東北大ホームページの学内限定ページの閲覧について
□組合 時間の関係もあり、これで最後にするが、東北大のホームページの学内限定ページについて、「学外への公表はできない」と言われている。東北大学職員組合が学外ということか。
■徳重理事 検討してもらったが、組合ということで、組合という人格、もしくは主体が大学とは別だと考えなければいけない。ホームページに情報を掲載する際には、学内という前提で各部局からもらってつくっている。そうは言っても、良好な労使関係を維持するために必要ならば、なるべく提供する。ぜひ理解してほしい。
□組合 本当にそれでいいのか。良好な労使関係というのはそういうことではないだろう。むしろ大学の情報をできるだけ組合に示すべきだし、もちろん組合のホームページで我々の情報を見ることができる。組合と学外とを同列に論じること自体に問題がある。私が組合に全部教えることも可能なので、分けることは実質意味がない。そこで分けるということは組合を敵視しているのと同じだ。
□組合 組合に知らせることは公表とは違う。組合は外に出すわけではない。事務LANの閲覧を求めているのでもない。学内LANと事務LANの他にもLANがあるのか。学生が入る研究室でも学内LANがつながっている。学生も就業規則を見られるのではないか。学生は見られるのに組合が見られないのは矛盾しているのではないか。
■徳重理事 組合を信用するかどうかではない。情報の管理について色々言われる中で、システムの維持として大学と組合を区別しなければいけない。提供サービスは検討していきたい。

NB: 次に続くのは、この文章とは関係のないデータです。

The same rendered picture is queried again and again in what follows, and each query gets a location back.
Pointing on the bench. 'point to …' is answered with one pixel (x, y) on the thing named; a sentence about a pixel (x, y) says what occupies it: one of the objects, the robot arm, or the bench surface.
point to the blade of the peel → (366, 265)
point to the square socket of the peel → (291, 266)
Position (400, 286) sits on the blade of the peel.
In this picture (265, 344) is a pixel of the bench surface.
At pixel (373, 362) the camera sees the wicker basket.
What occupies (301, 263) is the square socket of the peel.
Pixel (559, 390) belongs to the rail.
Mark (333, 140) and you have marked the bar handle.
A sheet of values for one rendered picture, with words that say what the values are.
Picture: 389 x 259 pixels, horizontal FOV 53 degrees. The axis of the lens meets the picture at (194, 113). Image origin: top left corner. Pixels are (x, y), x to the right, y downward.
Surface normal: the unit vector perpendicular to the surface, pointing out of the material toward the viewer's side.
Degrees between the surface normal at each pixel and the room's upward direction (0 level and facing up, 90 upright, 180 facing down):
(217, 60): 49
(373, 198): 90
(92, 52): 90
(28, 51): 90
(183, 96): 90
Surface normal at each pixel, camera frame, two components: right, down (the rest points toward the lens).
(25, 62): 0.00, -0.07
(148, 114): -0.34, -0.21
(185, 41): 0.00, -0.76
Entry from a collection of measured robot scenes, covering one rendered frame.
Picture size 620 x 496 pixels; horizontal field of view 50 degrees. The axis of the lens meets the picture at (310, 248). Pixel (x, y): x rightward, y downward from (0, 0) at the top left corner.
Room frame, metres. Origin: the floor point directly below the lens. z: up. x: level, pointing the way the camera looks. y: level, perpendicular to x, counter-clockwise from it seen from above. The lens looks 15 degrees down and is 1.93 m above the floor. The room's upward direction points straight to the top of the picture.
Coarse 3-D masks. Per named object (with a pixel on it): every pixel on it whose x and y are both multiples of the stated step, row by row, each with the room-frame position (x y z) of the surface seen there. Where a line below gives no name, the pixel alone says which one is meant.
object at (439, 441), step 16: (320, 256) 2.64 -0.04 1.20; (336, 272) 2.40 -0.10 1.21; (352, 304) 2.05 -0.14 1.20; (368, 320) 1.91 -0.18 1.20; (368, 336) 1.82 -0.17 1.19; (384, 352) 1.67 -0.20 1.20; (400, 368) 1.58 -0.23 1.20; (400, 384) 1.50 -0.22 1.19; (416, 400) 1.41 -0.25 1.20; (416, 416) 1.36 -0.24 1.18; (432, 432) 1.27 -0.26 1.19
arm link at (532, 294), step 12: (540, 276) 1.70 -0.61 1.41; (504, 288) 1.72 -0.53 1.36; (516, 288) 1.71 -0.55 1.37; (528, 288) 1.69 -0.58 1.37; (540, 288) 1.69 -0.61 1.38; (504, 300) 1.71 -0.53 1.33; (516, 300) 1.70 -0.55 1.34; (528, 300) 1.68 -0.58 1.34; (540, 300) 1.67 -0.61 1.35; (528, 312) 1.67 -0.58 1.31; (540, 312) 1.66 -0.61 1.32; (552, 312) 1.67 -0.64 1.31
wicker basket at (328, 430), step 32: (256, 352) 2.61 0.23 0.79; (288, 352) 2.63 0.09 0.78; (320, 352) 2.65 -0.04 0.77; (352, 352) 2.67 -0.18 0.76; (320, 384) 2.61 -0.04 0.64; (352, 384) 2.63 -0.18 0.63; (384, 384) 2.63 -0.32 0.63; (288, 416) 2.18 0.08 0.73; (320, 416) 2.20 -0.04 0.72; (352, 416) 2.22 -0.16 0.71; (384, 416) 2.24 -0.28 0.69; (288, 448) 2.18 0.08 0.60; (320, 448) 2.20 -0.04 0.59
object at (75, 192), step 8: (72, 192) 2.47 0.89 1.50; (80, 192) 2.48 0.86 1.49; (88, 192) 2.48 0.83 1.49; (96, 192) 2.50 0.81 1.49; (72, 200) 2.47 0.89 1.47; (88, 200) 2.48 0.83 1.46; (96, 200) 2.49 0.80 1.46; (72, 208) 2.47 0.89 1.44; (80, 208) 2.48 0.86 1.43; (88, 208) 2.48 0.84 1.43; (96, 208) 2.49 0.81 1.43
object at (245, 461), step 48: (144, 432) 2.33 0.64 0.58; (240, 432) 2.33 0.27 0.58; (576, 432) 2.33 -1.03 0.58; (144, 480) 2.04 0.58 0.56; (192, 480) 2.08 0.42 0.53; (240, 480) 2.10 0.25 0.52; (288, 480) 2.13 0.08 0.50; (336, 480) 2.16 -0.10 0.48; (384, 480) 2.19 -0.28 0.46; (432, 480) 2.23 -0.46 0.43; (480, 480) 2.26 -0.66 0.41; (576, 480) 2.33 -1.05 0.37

□組合 では、それに代わるサービスとしてはどのようなものがあるのか。徳重理事の承認を受けて、いつでも書記局に情報を提供してもらうようにするのか。
□組合 職員録がでていない。大学の中にどういった部署があって、どのような連絡方法があるのかわからない。それを検索できないのであれば、それに代わるものをほしいということを話した。しかし、それは難しいという話を受けた。では、それに代わってどのような方法で提供してくれるのか。
□組合 事務LANと学内LANがある中で、学内LANは組合でも見られるようにしてほしい。情報を外にもらすようなことをしているわけではない。
■徳重理事 労使関係だけではなく、システム全体の観点からも検討したい。リストの問題についても今すぐに直すことは難しいことについて、理解してほしい。
□組合 この点について理解できないので、検討してほしい。
■徳重理事 一般的にはどうしているのか。
□組合 民間企業に聞いてみればよい。
■徳重理事 民間でも法人と組合は別人格だろう。
□組合 法人格が違うのは当たり前だ。
■徳重理事 別法人だとすると、むしろ公表するのはどうかな、という意見もある。
□組合 問題は、大学と組合との関係をどう考えるか、ということだ。職員録がないため、新しく入ってきた人がどこにいるのかもわからない。工夫しないといけないのではないか。
■徳重理事 またさらに検討できないか考えてみたい。